Geralt was surprised for a moment since you had been silently resting in his arms for a long time. "Y/n?"
"Geralt! You've dyed your hair pink! How adorable!" You reached up and pulled at the cotton soft locks.
The witcher sighed, knowing this was the effect of the medicine. Jaskier and yennefer let out a small laugh at the scene of the two.
"Go back to sleep y/n, you need rest" he commanded softly.
"GERALT!" you suddenly exclaimed! "Oh no you cant be the white wolf anymore! Oh no oh no oh no WAIT I GOT IT! YOU CAN BE THE PINK PONY! QUICK JASKIER WRITE THIS DOWN!!"
"Ah yes the witcher, pink pony of the north, has a nice ring to it" jaskier couldn't contain his laughter.

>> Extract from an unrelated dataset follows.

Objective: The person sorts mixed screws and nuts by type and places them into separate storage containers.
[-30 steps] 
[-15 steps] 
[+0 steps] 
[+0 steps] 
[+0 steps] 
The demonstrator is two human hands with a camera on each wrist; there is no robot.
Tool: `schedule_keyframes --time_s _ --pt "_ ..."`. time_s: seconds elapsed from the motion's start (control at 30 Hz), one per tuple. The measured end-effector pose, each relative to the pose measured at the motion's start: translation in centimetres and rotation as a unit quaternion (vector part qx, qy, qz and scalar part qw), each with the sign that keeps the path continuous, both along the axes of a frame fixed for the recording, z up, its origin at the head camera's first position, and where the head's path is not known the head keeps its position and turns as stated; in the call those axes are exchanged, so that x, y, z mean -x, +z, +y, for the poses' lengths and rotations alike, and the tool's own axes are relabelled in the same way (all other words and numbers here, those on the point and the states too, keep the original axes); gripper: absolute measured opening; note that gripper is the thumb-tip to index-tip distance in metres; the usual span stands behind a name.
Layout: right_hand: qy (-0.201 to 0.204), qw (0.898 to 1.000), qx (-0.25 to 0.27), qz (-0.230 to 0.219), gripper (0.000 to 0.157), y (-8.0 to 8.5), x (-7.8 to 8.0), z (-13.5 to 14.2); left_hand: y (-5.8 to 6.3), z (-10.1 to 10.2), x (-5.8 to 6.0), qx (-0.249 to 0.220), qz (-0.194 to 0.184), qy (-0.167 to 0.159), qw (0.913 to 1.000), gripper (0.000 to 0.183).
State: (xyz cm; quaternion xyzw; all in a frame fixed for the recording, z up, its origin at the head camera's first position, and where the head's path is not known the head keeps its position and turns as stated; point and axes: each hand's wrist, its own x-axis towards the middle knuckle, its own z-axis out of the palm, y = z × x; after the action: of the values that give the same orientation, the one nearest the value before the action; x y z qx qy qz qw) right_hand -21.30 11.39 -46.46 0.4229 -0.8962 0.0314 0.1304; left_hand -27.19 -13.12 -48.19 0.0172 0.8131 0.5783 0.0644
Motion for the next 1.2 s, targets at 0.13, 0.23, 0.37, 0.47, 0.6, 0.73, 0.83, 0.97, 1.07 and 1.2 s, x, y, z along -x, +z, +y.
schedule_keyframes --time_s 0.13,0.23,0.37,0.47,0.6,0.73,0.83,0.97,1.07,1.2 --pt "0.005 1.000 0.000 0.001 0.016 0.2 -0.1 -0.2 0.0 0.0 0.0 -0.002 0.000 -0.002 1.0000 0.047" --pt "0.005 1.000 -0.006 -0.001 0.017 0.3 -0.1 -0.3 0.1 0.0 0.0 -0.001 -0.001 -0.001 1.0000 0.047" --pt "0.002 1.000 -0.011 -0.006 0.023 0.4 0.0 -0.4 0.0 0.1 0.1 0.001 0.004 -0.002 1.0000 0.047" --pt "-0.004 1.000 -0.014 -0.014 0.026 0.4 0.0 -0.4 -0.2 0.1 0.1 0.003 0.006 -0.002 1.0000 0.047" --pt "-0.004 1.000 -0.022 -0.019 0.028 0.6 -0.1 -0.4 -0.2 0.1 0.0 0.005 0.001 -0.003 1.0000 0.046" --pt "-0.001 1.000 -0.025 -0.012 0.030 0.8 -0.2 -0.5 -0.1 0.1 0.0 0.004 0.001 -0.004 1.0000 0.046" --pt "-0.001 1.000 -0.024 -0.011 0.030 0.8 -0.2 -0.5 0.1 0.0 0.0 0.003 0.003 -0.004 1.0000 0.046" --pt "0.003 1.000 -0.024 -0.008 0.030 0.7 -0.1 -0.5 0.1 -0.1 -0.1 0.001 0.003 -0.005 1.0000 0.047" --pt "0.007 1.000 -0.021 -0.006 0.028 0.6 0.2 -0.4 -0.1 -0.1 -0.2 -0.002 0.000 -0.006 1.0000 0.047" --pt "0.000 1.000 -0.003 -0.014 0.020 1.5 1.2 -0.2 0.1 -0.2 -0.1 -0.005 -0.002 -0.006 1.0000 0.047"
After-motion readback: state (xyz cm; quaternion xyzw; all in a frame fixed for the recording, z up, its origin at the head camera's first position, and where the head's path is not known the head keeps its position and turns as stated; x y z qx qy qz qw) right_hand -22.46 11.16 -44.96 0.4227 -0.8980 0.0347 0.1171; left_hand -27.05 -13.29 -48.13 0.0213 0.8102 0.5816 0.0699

Geralt decide it best to ignore her and keep walking forward.
"Geralt?" He chose to ignore her again. "Geralt....?"
"Gerrrrrallllllt?"
"GERALT!"
"Geralt geralt geralt geralt geralt geralt"
"What?!" He bit out annoyed.
"Do you think I'm pretty? hehe" he was caught off guard and was not sure how to answer. It didnt help the other two were just giggling behind him.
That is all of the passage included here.